Clad in paint-splattered coveralls (the same ones on his album cover and the same ones he wore on Conan O’Brien a few nights earlier), Ritter took the stage around 8:45 p.m., after folk music group Elephant Revival opened, with a beaming smile and slightly childish, giddy bouncing motions.
He opened the show with an old song titled “Idaho,” from his 2006 album The Animal Years, which led into “Birds of the Meadow” from Sermon on the Rocks. As one of the new songs he seemed to have experimented with style-wise, it felt eerie and almost rocker-ish.
The next song he played, “Young Moses,” was more like his old music, though. It was a bit faster than I remembered, but it achieved a certain pulse and vibration that satisfied the audience. People bobbed their heads and moved freely while the folksy beat pulled them along.
Early on, he mixed a rendition of Kanye West’s “No Church in the Wild” into his music, starting off quiet, tranquil and mountain-esque before taking a louder, bang-ier turn. I preferred it at the start.
He then tackled “Cumberland” and “Henrietta, Indiana” — both stomping, country beats, slightly evocative of Lyle Lovett or John Mellencamp. Then, during “Where the Night Goes,” I began to feel a void. I began to feel like the loud, full band (however talented and in-sync) was taking away from his music.
While the crowd consistently responded well to his newer songs, they exploded when he slid in some of his earlier music. They went wild when he opened with “Idaho” and closed with “Good Man,” both off his 2006 album The Animal Years, and exalted later on for “Right Moves,” “The Temptation of Adam” and “To the Dogs of Whoever” from The Historical Conquests of Josh Ritter (2007).
“Snow is Gone” and (especially) “Kathleen” from Hello Starling (2003) may have been his biggest hits of the night. Both were more folk, less rock.
Wrapping “Kathleen” up around 10 p.m., Ritter shouted, “This is a dream come true, Chicago. Thank you very much!” and did a little happy dance.
He finally got to his new album’s single, “Ready to Get Down” — the epitome of his chatty, quick-paced, nearly rap-like style. Then, after “Homecoming,” (arguably his most popular from the new album, judging from the audience’s reaction), the band left the stage.
Standing and begging, the crowd called him back out — this time solo. He delicately picked at his guitar, singing “Change of Time” from his 2010 album So Runs the World Away, and finally, I heard what I had been missing the entire time: the words, his eccentric voice.

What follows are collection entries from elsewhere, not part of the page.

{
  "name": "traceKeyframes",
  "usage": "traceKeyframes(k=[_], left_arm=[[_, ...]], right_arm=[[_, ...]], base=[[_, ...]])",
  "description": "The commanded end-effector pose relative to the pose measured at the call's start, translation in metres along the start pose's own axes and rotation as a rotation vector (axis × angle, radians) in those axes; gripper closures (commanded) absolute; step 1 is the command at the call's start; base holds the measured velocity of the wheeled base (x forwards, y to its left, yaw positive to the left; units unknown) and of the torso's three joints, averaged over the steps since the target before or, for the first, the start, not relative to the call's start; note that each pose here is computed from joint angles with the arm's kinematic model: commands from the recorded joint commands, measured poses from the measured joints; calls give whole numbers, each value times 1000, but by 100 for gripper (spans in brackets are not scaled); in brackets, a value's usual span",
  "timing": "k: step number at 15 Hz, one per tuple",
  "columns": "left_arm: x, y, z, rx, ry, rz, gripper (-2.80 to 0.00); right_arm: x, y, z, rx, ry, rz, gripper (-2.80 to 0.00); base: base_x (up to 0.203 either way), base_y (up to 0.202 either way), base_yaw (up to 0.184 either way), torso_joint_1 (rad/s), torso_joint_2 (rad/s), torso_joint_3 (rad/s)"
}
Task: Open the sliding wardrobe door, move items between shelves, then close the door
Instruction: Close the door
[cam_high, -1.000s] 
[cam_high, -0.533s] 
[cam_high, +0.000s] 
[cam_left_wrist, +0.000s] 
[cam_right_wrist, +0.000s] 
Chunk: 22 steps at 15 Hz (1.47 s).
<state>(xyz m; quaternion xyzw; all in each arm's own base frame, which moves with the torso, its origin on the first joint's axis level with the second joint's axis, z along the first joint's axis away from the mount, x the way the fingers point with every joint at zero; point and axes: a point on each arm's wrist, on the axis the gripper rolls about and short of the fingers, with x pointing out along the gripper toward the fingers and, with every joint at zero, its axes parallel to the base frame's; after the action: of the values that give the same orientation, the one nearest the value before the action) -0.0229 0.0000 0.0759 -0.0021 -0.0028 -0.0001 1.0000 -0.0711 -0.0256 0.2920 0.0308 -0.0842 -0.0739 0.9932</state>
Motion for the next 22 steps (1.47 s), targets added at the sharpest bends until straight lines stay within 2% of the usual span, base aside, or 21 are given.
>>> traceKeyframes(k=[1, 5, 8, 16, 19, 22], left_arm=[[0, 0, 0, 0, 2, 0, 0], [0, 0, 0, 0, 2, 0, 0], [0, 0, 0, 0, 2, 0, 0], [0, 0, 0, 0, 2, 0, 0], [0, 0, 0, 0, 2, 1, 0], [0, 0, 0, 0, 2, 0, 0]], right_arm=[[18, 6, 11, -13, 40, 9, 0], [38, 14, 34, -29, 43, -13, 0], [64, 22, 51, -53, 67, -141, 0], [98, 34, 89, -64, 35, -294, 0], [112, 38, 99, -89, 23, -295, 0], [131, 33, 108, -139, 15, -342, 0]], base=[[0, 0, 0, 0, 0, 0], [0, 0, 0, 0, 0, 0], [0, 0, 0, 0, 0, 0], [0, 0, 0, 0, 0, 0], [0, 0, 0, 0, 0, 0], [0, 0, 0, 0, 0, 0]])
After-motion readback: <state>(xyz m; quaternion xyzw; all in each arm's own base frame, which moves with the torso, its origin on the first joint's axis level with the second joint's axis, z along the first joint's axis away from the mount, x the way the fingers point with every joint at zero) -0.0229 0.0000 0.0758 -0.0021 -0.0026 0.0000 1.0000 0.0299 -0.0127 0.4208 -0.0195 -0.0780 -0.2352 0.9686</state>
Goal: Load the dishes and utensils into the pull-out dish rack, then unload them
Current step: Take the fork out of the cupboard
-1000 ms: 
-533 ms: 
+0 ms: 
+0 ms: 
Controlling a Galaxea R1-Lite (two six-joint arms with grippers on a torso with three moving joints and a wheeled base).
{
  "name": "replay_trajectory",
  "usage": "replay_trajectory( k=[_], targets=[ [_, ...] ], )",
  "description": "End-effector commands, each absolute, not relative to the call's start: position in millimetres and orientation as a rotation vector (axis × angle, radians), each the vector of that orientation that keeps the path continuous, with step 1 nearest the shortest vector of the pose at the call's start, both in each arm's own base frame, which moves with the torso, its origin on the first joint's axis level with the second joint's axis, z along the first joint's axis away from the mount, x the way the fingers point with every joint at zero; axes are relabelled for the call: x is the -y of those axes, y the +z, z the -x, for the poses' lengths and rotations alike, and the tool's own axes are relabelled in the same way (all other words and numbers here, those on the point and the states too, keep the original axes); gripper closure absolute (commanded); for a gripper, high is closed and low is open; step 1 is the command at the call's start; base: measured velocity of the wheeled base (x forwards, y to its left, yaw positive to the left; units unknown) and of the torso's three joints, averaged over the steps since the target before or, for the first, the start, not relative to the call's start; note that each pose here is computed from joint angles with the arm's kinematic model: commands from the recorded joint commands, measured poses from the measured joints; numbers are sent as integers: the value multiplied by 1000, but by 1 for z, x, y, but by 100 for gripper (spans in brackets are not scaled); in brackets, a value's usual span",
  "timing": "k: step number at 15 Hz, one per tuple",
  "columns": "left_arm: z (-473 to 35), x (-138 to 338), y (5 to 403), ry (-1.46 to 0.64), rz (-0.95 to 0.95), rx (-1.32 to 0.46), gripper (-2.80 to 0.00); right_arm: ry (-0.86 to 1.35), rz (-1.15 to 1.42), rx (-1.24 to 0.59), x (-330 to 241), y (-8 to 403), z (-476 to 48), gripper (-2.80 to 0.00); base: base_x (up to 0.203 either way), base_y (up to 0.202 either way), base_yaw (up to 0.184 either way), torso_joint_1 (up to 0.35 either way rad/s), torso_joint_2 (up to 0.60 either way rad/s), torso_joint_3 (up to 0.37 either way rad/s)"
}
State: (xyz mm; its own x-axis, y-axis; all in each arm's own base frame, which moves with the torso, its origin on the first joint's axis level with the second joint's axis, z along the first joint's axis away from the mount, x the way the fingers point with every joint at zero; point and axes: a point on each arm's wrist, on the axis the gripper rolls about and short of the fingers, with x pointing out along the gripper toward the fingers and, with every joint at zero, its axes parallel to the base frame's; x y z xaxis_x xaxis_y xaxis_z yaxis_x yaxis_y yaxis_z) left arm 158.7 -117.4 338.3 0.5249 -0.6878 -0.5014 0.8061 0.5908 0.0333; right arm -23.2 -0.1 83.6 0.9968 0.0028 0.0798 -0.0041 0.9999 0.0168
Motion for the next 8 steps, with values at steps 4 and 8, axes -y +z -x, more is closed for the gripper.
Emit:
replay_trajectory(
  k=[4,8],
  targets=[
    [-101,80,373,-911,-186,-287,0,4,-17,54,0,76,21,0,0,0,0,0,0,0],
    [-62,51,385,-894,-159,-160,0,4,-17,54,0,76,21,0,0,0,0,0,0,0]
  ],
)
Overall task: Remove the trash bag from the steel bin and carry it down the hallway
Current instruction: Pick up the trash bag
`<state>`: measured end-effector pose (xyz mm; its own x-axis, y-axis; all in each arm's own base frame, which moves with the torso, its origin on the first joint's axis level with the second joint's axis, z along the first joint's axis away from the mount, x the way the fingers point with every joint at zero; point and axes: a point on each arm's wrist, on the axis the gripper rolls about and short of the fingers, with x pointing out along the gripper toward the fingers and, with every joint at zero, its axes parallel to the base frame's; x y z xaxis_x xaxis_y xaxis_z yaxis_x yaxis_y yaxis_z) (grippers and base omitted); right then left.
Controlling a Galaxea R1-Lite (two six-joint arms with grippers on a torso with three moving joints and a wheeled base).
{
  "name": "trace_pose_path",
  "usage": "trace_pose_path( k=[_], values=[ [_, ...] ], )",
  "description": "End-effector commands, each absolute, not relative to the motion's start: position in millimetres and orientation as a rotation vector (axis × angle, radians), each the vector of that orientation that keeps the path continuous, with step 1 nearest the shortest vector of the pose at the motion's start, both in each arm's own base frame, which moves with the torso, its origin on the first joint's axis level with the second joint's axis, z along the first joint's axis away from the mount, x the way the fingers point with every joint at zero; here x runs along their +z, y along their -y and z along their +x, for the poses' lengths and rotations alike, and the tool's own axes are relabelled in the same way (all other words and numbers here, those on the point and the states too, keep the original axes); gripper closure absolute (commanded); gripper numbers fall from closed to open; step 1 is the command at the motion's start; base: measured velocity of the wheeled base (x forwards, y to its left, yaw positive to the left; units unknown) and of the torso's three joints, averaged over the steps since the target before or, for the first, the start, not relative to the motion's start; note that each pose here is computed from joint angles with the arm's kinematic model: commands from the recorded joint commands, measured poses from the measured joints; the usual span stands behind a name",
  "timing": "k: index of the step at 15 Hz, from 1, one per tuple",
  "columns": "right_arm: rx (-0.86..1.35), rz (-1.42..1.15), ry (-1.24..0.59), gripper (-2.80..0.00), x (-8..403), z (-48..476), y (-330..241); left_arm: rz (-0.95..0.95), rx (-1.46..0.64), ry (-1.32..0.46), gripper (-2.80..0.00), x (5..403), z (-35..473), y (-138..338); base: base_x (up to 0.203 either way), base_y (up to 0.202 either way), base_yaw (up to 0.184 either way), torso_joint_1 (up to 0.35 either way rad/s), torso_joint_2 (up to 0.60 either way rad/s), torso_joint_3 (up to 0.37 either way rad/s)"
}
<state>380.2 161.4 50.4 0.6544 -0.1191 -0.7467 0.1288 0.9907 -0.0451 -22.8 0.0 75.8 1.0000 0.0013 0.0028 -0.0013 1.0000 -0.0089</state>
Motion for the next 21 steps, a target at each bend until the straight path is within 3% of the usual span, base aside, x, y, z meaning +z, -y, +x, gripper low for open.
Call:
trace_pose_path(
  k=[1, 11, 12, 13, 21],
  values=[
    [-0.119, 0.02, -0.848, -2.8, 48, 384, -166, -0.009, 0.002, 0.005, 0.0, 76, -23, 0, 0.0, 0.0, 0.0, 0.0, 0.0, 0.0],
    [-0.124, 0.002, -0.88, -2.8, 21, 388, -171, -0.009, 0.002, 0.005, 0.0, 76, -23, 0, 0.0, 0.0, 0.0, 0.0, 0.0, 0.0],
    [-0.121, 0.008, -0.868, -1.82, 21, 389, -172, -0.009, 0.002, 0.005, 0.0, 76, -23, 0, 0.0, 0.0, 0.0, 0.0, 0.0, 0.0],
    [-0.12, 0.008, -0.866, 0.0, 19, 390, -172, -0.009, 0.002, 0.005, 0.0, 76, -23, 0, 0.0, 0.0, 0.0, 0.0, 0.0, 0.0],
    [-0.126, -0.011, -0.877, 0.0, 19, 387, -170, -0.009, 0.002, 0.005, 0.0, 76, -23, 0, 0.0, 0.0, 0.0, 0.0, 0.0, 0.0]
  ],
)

Once finished, his band came back onstage, bringing along loud noise and suppressing his lyrics again. After a third encore of sorts, audience members flooded the streets around 10:30 p.m.
Throughout the night, the band boasted power and abruption — crescendos and decrescendos and fermatas, oh my. But his lyrics boast depth. His lyrics are the best (and, perhaps most legendary) component of his songs. And they were drowned out and unheard.
But forgotten? I don’t think so. At one point, during a guitar solo, Ritter knelt down on the stage, facing the keyboardist (also his producer) almost like he was praying, paying tribute to the religious metaphors in his songs and the small-town, blue-collar, American lyrics he writes — however hushed they might have been.